• [Your instructions]: Since the pictures are not wanted, copy only the text of every record exactly.

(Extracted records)

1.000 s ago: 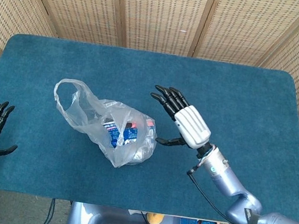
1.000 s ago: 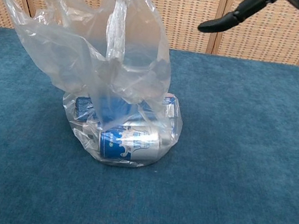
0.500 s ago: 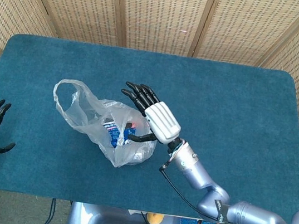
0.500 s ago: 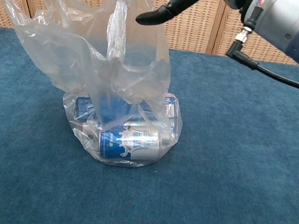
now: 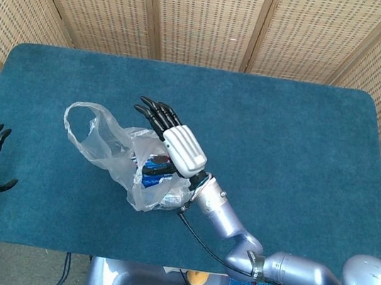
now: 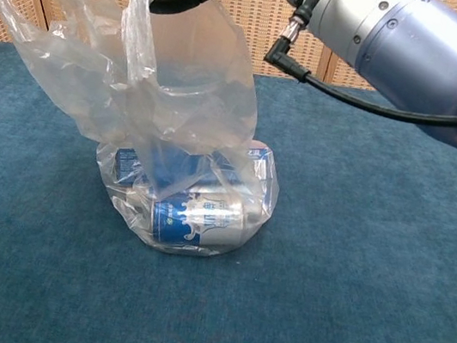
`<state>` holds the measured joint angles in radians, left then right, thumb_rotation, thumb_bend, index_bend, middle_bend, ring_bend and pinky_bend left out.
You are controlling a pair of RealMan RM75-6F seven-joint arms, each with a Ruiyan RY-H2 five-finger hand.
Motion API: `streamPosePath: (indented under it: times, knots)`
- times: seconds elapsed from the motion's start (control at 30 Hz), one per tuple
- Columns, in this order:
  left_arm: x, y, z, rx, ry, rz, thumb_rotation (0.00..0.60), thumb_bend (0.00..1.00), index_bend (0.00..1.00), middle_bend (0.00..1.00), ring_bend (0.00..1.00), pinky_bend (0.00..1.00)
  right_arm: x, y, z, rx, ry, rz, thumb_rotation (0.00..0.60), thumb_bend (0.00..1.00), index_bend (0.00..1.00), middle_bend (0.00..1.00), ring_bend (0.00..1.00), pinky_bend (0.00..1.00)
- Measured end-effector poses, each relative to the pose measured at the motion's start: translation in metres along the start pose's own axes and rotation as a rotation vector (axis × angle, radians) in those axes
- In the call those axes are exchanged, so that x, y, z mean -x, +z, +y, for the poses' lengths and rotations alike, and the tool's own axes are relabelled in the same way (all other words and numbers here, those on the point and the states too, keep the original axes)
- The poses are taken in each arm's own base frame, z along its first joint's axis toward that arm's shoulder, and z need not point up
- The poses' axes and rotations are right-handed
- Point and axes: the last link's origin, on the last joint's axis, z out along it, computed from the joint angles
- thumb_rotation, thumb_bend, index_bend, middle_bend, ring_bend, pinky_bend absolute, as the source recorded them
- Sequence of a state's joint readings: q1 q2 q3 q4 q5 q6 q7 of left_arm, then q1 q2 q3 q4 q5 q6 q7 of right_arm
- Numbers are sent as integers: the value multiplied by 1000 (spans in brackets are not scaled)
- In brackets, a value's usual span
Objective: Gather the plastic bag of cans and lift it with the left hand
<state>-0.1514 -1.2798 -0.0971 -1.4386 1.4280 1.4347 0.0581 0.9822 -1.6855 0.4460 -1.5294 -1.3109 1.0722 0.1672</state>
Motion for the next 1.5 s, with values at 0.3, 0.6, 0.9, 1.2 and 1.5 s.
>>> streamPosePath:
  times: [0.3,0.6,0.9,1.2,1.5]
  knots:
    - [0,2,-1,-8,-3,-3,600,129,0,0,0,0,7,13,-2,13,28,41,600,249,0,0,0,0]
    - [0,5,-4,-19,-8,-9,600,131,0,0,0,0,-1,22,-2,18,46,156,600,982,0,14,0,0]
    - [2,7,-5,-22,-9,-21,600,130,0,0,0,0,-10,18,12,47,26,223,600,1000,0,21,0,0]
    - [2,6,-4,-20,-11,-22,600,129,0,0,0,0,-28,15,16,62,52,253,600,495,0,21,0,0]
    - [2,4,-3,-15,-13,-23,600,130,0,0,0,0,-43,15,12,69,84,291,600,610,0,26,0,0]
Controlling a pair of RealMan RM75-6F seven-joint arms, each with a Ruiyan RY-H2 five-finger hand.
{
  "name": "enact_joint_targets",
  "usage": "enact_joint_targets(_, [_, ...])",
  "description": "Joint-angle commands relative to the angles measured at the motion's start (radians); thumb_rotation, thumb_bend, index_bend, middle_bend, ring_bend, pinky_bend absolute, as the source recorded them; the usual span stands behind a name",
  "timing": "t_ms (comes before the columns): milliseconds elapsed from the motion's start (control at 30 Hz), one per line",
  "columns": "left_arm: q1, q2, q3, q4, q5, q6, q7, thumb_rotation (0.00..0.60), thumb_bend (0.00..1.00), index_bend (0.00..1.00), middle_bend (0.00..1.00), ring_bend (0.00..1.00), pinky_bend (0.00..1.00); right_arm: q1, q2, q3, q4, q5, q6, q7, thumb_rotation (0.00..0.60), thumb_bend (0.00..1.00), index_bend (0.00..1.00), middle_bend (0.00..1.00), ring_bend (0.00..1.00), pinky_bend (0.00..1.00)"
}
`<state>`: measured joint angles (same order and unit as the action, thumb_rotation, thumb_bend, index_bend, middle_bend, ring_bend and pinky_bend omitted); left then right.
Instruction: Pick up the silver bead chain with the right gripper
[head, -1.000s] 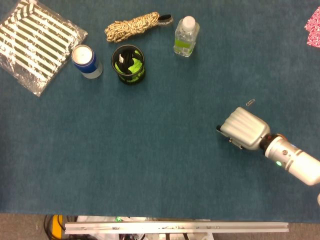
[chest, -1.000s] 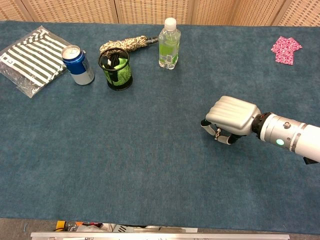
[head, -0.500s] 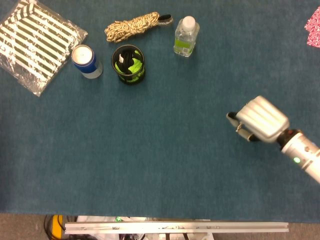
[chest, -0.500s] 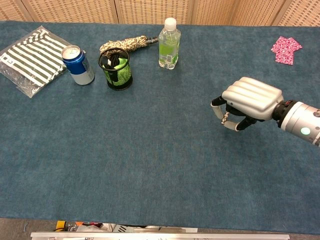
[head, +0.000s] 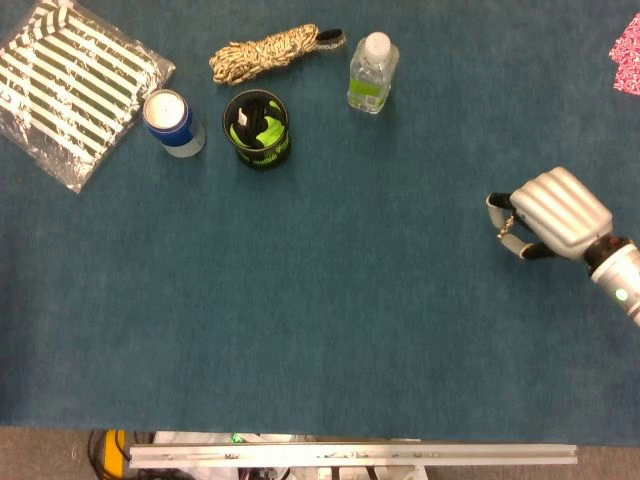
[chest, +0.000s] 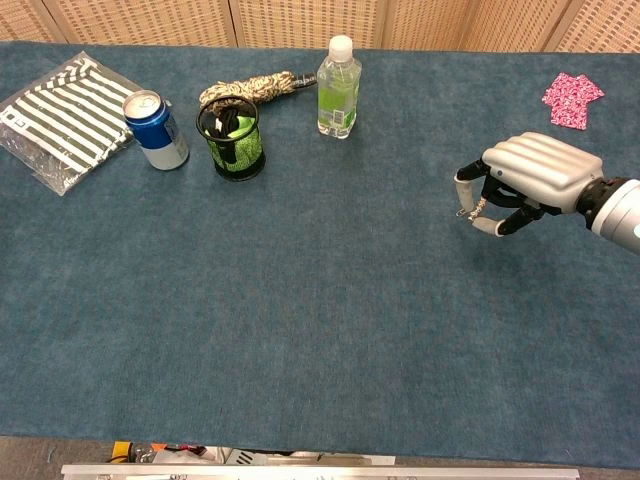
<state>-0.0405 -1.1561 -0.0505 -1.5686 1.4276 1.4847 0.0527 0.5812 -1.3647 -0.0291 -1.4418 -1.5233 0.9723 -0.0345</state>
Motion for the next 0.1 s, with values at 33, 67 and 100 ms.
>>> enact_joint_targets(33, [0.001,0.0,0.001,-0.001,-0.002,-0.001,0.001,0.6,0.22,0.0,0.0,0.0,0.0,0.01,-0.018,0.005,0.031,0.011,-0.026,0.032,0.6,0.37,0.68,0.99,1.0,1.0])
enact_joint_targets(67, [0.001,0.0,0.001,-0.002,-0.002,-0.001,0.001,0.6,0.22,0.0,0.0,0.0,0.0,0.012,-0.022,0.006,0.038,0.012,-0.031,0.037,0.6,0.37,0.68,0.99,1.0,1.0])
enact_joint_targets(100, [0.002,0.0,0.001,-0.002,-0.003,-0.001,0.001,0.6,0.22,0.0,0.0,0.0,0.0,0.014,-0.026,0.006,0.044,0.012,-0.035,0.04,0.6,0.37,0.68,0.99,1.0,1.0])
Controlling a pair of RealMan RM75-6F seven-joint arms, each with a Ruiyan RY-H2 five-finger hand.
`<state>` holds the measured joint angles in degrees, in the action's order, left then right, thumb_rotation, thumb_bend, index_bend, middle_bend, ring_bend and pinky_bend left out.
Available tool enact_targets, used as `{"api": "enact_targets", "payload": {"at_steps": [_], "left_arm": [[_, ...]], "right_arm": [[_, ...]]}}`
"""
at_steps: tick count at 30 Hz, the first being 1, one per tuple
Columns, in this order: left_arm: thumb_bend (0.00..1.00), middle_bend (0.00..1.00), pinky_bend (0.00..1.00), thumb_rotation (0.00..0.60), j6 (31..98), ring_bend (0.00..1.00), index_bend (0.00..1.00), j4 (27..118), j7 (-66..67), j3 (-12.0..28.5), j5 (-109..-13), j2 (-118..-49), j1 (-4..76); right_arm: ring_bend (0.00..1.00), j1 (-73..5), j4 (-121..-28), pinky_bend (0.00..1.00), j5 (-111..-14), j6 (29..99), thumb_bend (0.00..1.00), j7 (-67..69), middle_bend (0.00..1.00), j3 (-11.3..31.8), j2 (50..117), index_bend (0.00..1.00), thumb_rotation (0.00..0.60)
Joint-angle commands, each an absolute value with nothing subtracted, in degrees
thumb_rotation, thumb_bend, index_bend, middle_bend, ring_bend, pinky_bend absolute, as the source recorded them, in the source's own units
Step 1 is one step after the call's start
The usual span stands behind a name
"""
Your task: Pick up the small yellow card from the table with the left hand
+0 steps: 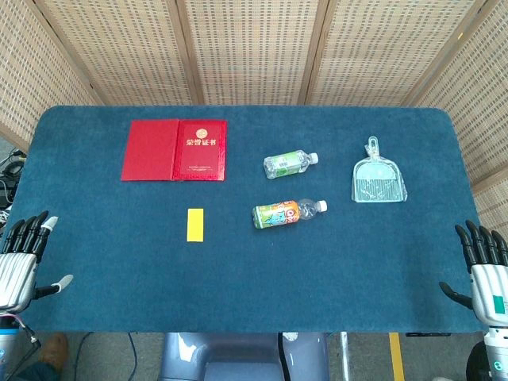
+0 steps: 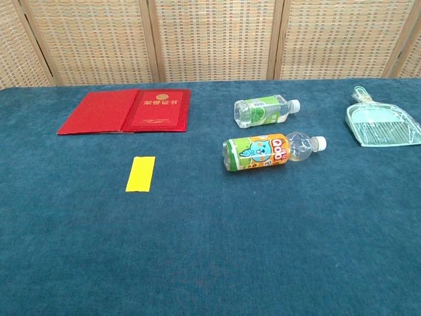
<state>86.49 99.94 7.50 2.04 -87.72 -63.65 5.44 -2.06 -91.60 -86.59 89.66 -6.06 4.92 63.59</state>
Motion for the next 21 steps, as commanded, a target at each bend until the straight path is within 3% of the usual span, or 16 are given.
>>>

• [Finished task]:
1.000 s ago: 
1.000 s ago: 
0.500 s ago: 
0.500 s ago: 
now: 
now: 
`<state>` holds the measured joint angles in radians, left then right, thumb_rotation, thumb_bend, index_bend, middle_bend, ring_bend and pinky_bend left out.
You are controlling a pair of RealMan RM75-6F seven-joint arms, each with a Ruiyan RY-H2 five-finger hand.
Motion API: `streamPosePath: (indented under it: times, knots)`
- times: seconds elapsed from the motion's start (control at 30 Hz), one per tuple
- Columns, in this order:
  left_arm: x, y, z, rx, ry, rz, thumb_rotation (0.00..0.60), thumb_bend (0.00..1.00), index_bend (0.00..1.00), middle_bend (0.00..1.00), ring_bend (0.00..1.00), pinky_bend (0.00..1.00)
  right_arm: x, y, z, rx, ry, rz, thumb_rotation (0.00..0.60), thumb_bend (0.00..1.00), index_bend (0.00..1.00), middle_bend (0.00..1.00), ring_bend (0.00..1.00), pinky_bend (0.00..1.00)
- Measured end-effector poses, each relative to the pose measured at the motion's start: translation in metres along the start pose's own axes and rotation as a rotation vector (axis × angle, radians) in those axes
- In the call those axes are exchanged, so that x, y, z mean -x, +z, +y, for the poses' lengths and rotations alike, and the tool's own axes are relabelled in the same way (all other words and numbers here, those on the point and the states too, keep the original axes)
- The poses are taken in each arm's own base frame, z along its first joint's axis toward that arm's shoulder, and z need not point up
- The poses' axes and rotations are right-handed
- Point and axes: the last link's origin, on the last joint's axis, z out along it, computed from the joint angles
- thumb_rotation, thumb_bend, index_bend, middle_bend, ring_bend, pinky_bend absolute, as the source recorded them
- Sequence of a state's joint readings: q1 q2 q3 q4 q5 q6 q7 of left_arm, then q1 q2 q3 q4 q5 q6 q7 of right_arm
- Numbers are sent as integers: the value multiplied by 1000 (spans in brackets are not scaled)
- In brackets, a value's usual span
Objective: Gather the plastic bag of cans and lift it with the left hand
<state>-0.1514 -1.2798 -0.0971 -1.4386 1.4280 1.4347 0.0581 0.9822 -1.6855 0.4460 -1.5294 -1.3109 1.0722 0.1672</state>
Motion for the next 1.5 s, with values at 0.3, 0.6, 0.9, 1.2 and 1.5 s.
>>> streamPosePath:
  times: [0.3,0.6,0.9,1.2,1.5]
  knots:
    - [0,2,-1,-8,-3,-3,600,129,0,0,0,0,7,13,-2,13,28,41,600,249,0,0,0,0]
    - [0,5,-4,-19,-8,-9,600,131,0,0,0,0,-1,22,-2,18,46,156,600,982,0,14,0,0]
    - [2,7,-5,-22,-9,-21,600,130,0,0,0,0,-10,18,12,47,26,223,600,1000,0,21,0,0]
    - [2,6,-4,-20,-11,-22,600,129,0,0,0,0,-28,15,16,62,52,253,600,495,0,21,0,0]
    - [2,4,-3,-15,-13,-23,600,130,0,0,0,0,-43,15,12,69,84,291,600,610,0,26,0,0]
Controlling a pair of RealMan RM75-6F seven-joint arms, each with a Ruiyan RY-H2 five-finger hand.
{
  "name": "enact_joint_targets",
  "usage": "enact_joint_targets(_, [_, ...])",
  "description": "Joint-angle commands relative to the angles measured at the motion's start (radians); thumb_rotation, thumb_bend, index_bend, middle_bend, ring_bend, pinky_bend absolute, as the source recorded them; the usual span stands behind a name",
  "timing": "t_ms (comes before the columns): milliseconds elapsed from the motion's start (control at 30 Hz), one per line",
  "columns": "left_arm: q1, q2, q3, q4, q5, q6, q7, thumb_rotation (0.00..0.60), thumb_bend (0.00..1.00), index_bend (0.00..1.00), middle_bend (0.00..1.00), ring_bend (0.00..1.00), pinky_bend (0.00..1.00); right_arm: q1, q2, q3, q4, q5, q6, q7, thumb_rotation (0.00..0.60), thumb_bend (0.00..1.00), index_bend (0.00..1.00), middle_bend (0.00..1.00), ring_bend (0.00..1.00), pinky_bend (0.00..1.00)"
}
`<state>`: measured joint angles (same order and unit as the action, thumb_rotation, thumb_bend, index_bend, middle_bend, ring_bend and pinky_bend omitted); left then right.
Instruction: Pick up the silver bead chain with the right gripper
[head, -1.000s] 
[chest, -1.000s] 
[head, -0.500s] 
[chest, -0.500s] 
[head, +0.000s] 
[chest, +0.000s] 
<state>-0.0405 -1.1561 -0.0505 -1.5686 1.4276 1.4847 0.0527 0.5812 -1.3647 -0.0291 -1.4418 -1.5233 0.9723 -0.0345</state>
Motion for the next 0.1 s, with values at 33, 67 and 100 ms.
>>> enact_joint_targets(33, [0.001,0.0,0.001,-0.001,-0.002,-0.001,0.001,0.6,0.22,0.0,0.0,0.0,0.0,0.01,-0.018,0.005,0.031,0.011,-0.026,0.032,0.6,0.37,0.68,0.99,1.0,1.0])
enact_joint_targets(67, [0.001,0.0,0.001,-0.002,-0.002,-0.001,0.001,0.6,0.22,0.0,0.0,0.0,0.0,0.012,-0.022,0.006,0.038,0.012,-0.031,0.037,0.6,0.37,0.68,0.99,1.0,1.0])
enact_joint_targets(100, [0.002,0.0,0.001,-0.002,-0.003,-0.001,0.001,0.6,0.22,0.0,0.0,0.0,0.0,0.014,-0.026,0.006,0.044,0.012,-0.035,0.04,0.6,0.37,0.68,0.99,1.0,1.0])
Controlling a pair of RealMan RM75-6F seven-joint arms, each with a Ruiyan RY-H2 five-finger hand.
`<state>` holds the measured joint angles in degrees, in the action's order, left then right, thumb_rotation, thumb_bend, index_bend, middle_bend, ring_bend and pinky_bend left out.
Available tool enact_targets, used as `{"api": "enact_targets", "payload": {"at_steps": [_], "left_arm": [[_, ...]], "right_arm": [[_, ...]]}}`
"""
at_steps: tick count at 30 Hz, the first being 1, one per tuple
Columns, in this order: left_arm: thumb_bend (0.00..1.00), middle_bend (0.00..1.00), pinky_bend (0.00..1.00), thumb_rotation (0.00..0.60), j6 (31..98), ring_bend (0.00..1.00), index_bend (0.00..1.00), j4 (27..118), j7 (-66..67), j3 (-12.0..28.5), j5 (-109..-13), j2 (-118..-49), j1 (-4..76); right_arm: ring_bend (0.00..1.00), j1 (-73..5), j4 (-121..-28), pinky_bend (0.00..1.00), j5 (-111..-14), j6 (29..99), thumb_bend (0.00..1.00), j7 (-67..69), middle_bend (0.00..1.00), j3 (-11.3..31.8), j2 (50..117), index_bend (0.00..1.00), thumb_rotation (0.00..0.60)
Joint-angle commands, each an absolute value with nothing subtracted, in degrees
thumb_rotation, thumb_bend, index_bend, middle_bend, ring_bend, pinky_bend absolute, as the source recorded them, in the source's own units
Step 1 is one step after the call's start
The usual span stands behind a name
"""
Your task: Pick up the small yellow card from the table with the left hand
+0 steps: 
+0 steps: 
<state>86.49 99.94 7.50 2.04 -87.72 -63.65 5.44 -2.06 -91.60 -86.59 89.66 -6.06 4.92 63.59</state>
Motion for the next 21 steps, as commanded, a target at each bend until the straight path is within 3% of the usual span, or 16 are given.
>>>

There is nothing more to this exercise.